*DIRECTIONS*
What lines below contain the word "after"? Please pull each one out.

Items listed in a dataset
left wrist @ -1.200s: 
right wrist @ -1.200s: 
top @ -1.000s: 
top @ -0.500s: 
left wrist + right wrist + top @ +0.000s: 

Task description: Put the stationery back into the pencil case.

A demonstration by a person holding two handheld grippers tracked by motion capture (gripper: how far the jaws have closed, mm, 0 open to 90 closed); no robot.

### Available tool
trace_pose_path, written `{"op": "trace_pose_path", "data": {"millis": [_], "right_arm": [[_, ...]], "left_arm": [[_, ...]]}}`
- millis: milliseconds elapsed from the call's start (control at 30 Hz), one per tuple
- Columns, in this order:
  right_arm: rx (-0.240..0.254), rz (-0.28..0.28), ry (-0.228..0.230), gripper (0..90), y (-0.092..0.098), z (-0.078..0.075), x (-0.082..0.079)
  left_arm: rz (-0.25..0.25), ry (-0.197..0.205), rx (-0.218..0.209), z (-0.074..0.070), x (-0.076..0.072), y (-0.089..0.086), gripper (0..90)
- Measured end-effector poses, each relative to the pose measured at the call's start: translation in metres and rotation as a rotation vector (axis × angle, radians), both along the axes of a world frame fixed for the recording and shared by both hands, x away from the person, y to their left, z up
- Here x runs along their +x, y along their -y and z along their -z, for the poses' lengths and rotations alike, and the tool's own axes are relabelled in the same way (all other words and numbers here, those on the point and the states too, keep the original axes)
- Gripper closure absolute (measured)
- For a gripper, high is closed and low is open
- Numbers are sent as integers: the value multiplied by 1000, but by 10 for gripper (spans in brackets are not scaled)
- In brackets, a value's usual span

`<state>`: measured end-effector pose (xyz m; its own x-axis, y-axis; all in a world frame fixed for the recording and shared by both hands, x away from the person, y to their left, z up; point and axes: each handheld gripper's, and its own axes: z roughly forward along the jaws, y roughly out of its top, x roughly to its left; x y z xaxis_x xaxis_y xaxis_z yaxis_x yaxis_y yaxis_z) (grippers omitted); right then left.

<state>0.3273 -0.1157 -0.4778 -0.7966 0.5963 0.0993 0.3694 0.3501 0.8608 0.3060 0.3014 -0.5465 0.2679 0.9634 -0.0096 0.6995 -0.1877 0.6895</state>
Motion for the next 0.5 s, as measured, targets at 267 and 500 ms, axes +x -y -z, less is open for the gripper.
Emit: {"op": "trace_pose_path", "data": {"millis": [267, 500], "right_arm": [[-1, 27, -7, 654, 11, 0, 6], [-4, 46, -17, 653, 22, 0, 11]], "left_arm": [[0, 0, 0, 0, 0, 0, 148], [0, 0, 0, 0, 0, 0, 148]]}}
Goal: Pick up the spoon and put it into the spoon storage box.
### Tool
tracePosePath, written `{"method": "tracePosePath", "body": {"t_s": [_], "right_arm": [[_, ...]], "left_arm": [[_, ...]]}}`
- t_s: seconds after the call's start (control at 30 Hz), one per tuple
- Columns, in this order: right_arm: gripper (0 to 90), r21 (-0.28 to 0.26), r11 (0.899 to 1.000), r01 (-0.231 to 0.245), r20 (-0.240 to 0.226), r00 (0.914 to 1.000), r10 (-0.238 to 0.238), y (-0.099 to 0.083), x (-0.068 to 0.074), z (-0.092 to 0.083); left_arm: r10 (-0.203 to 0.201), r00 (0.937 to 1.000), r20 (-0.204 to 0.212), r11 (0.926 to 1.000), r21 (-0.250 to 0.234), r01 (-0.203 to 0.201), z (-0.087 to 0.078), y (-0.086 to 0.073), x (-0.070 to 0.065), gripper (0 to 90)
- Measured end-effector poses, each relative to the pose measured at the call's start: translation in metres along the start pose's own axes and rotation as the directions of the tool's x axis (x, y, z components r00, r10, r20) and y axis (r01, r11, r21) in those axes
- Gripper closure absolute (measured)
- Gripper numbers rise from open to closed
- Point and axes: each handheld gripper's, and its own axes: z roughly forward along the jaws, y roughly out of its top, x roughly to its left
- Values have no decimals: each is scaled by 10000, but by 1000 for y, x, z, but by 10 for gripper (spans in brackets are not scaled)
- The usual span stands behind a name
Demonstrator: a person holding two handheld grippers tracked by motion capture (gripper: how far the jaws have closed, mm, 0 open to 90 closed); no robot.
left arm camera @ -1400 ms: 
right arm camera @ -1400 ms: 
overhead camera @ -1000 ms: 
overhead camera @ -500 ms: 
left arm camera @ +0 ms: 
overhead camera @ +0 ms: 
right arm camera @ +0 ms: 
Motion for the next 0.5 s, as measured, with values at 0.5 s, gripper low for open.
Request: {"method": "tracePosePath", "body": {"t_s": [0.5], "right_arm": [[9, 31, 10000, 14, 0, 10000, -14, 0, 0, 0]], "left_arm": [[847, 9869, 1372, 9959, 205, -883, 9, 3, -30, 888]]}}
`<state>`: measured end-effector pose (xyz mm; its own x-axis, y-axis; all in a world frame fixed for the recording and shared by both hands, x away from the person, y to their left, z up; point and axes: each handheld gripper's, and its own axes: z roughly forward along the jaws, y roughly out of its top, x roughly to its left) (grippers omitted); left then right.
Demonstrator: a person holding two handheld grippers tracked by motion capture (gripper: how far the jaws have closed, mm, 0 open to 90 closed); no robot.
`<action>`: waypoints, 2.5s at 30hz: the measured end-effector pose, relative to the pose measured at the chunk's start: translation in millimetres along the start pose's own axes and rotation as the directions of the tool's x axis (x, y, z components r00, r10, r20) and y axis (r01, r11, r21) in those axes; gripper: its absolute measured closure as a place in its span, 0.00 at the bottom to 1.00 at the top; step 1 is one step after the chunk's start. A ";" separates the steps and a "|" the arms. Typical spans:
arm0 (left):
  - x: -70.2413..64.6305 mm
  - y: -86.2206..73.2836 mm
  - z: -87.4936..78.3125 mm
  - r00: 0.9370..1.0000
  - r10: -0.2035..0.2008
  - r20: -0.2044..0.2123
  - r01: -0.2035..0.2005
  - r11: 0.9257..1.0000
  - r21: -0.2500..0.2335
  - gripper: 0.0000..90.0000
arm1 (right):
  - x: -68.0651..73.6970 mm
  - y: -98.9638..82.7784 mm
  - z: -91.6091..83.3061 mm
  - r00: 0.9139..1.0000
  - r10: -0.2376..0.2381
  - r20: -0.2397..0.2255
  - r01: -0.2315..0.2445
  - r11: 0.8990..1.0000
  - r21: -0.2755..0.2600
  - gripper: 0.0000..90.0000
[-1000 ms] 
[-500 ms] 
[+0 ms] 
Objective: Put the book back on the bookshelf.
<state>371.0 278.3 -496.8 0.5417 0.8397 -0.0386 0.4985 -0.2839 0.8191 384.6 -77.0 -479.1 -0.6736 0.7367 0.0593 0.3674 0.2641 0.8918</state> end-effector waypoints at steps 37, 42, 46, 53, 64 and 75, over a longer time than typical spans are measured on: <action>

*EXERCISE RESPONSE*
- t_s: seconds after the call's start (control at 30 Hz), one per tuple
`<action>`: waypoints, 2.5s at 30hz: the measured end-effector pose, relative to the pose measured at the chunk's start: translation in millimetres along the start pose's own axes and rotation as the directions of the tool's x axis (x, y, z components r00, r10, r20) and y axis (r01, r11, r21) in those axes; gripper: its absolute measured closure as a place in its span, 0.00 at the bottom to 1.00 at the top; step 1 is one step after the chunk's start. A ";" separates the steps and a "|" the arms. Typical spans:

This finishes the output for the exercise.